Our open-source registry currently tracks over 1.7 million collected SKILL.md configurations and system prompts. By compiling agent configurations from active developers on GitHub, we bridge the gap between prompt engineering research and production execution. Whether you are building agents with Anthropic's Claude Code, OpenAI's GPT-4, Google's Gemini, or local models using Ollama and LlamaIndex, standardized skill definitions ensure your agents behave predictably across different runtime environments.

What is the Model Context Protocol (MCP)?

The Model Context Protocol (MCP) is an open-source standard designed to connect LLMs to data sources, developer tools, and external environments. MCP establishes a bidirectional communication channel between client applications (like Cursor, Claude Desktop, or custom agent systems) and servers hosting data or capabilities. Standardizing instructions via SKILL.md enables LLMs to query databases, read local files, execute terminal commands, and integrate third-party APIs. SkillMD allows you to find ready-to-run MCP servers and prompt instructions for various occupations and technical tasks.

The Structure of a Professional SKILL.md File

A valid SKILL.md configuration is designed to be easily read by humans and parsed by LLMs. It contains precise system instructions, trigger conditions, required parameters, and execution examples. Below is the typical architectural blueprint of a professional agent skill:

  • Metadata & Core Scope: Declares the name of the skill, author details, target models, and a description of the capability.
  • Triggers & Intent Detection: Details semantic triggers that help the agent decide when to invoke this skill.
  • System Prompts: Explicit system-level instructions that direct the agent's behavior, personality, safety guardrails, and formatting preferences.
  • Capabilities & Tools: Lists the files, databases, or APIs the agent must access to complete the tasks.
  • Few-Shot Examples: Demonstrates real inputs and outputs, helping the model generalize behavior through in-context learning.

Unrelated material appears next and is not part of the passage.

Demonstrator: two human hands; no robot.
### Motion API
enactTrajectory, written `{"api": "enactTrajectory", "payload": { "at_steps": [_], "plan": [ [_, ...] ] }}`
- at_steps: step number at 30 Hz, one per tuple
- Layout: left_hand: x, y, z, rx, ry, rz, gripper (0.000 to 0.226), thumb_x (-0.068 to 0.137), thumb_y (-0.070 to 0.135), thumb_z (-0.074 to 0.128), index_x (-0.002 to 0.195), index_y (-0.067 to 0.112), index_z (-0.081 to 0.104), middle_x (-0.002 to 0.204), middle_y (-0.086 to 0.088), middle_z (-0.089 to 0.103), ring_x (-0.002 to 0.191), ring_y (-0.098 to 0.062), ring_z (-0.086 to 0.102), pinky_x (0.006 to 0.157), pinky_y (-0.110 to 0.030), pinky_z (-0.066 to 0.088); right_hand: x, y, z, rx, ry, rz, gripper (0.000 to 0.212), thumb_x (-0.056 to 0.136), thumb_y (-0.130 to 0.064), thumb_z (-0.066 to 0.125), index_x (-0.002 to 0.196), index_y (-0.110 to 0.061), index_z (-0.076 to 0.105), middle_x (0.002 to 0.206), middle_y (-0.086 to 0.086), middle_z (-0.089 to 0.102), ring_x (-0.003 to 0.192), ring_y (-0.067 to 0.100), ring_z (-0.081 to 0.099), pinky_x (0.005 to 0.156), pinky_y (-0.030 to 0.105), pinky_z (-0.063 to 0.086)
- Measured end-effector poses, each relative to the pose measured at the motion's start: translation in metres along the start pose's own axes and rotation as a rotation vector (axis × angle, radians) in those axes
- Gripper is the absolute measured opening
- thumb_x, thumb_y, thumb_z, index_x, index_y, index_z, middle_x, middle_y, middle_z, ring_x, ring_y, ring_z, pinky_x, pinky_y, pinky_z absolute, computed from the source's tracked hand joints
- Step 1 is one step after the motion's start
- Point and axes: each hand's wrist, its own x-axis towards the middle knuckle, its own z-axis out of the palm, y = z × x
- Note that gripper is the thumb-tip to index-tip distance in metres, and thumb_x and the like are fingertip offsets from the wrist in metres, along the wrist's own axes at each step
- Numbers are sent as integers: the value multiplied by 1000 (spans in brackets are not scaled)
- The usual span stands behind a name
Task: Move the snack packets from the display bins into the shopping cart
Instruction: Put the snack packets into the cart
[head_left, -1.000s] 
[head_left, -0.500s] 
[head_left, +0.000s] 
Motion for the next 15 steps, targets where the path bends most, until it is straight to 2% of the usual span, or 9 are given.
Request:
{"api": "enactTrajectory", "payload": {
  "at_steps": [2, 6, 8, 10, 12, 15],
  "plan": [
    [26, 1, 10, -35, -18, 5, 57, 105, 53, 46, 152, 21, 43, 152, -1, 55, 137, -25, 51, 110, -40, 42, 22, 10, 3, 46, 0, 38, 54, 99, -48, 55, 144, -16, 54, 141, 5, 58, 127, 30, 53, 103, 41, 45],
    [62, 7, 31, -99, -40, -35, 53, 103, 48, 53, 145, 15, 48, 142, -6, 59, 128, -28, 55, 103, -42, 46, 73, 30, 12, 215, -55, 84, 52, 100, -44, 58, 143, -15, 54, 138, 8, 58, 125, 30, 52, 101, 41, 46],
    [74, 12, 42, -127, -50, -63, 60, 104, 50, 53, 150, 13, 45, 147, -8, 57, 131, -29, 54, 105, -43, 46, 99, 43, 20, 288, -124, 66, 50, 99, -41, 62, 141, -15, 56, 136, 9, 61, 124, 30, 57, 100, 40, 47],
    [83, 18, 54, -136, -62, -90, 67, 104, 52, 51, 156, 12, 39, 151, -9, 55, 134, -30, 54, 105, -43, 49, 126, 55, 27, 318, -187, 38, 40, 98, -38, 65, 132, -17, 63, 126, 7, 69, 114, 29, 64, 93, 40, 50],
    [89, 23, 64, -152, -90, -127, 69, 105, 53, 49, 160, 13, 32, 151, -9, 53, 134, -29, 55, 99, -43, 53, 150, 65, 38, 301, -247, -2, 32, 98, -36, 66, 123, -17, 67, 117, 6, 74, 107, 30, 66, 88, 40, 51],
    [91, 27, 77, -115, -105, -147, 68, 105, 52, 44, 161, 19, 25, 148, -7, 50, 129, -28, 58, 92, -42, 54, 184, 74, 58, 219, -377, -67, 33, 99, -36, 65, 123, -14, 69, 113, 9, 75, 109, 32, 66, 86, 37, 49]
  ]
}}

Optimizing Agent Workflows for Modern LLMs

Writing effective agent skills requires deep knowledge of prompt engineering. With the release of advanced reasoning models like Claude 3.5 Sonnet, ChatGPT o1, and DeepSeek-V3, prompt templates must focus on structured thinking. Developers are encouraged to use XML tags (e.g., <thought>, <context>, and <rules>) to isolate execution boundaries. Standardized prompts prevent agents from suffering from context drift, ensuring that long-running tasks remain aligned with the initial system parameters.

Exploring by SOC Occupations and Creator Profiles

What makes SkillMD unique is its taxonomy. Instead of simple text search, we parse and organize files according to the Standard Occupational Classification (SOC) system. This means you can discover skills written for Computer and Mathematical roles, Business and Financial operations, Legal, Design, and and Educational Instruction fields. By tracking creator profiles, developers can study how different teams organize their custom instructions, compare version updates, and fork public configs for specialized enterprise use cases.

SkillMD operates as a high-performance index running on a fast Go backend and a highly responsive Astro SSR frontend. All search queries execute in milliseconds, featuring smart debouncing to prevent multiple API requests while keeping user data secure. Join our community of developers to standardize your AI agent instructions and optimize your LLM prompting workflows today.

8 QUESTIONS

Frequently Asked Questions

A practical guide to agent skills: what they are, how to inspect them, and how SkillMD helps you explore the ecosystem.